- Born: 1948 (age 77–78) Baissour, Lebanon
- Education: Lebanese University, Beirut; Pratt Institute, New York City; Ohio State University;

= Jamil Molaeb =

Lebanese painter

Jamil Molaeb (born 1948; جميل ملاعب) is a Lebanese artist.

== Life ==

Molaeb was born in 1948 in Baissour in Aley District, in the Chouf historic region of Lebanon, where he still lives. He studied in the faculty of fine arts of the Lebanese University in Beirut, where he worked under Paul Guiragossian and Chafic Abboud. He spent a year in Algeria in the 1970s.

In 1984 he signed up for an MFA at the Pratt Institute in New York City, in the United States, after which he completed a doctorate in art education at Ohio State University. He returned to Lebanon in 1989 and began teaching at the Lebanese American University and at the national Lebanese University in Beirut.

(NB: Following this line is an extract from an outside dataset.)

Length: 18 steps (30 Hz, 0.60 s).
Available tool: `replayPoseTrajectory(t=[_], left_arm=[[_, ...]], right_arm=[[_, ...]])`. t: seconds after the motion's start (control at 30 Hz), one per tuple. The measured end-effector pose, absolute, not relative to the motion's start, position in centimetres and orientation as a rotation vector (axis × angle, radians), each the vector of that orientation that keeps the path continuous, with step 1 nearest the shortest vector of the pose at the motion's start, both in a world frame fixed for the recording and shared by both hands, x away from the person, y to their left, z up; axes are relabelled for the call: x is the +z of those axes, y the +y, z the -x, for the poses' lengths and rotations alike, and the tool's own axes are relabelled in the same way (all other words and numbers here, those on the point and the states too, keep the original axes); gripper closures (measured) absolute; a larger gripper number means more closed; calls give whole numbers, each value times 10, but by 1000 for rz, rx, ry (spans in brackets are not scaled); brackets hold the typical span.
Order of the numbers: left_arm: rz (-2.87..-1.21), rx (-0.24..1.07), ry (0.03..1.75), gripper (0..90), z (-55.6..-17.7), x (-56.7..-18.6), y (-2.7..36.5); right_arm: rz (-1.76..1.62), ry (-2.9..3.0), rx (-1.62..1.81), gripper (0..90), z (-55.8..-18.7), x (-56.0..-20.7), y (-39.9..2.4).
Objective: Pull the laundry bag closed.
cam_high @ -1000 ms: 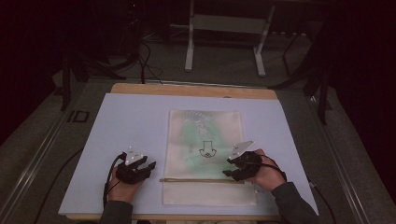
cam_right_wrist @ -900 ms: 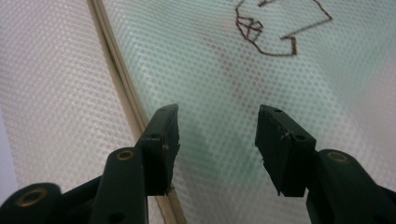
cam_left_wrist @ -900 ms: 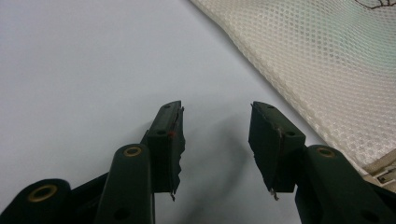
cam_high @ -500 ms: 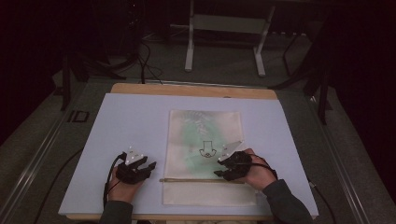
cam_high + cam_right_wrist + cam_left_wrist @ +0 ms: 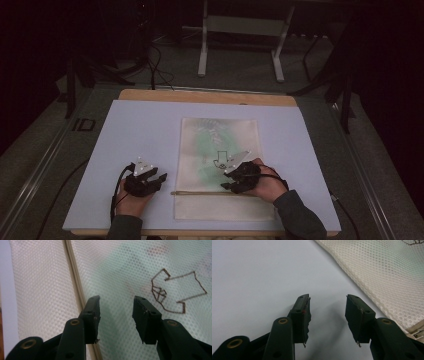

Between 1991 and 1992 he was secretary of the Lebanese Artists Association for Painters & Sculptors.
== Work ==

Molaeb has made drawings, mosaics, sculptures and wood-cuts as well as paintings. His style is flexible; some of his work shows the influence of Ancient Egyptian, Babylonian and Sumerian art.

He received a sculpture award from the Sursock Museum in the 1960s.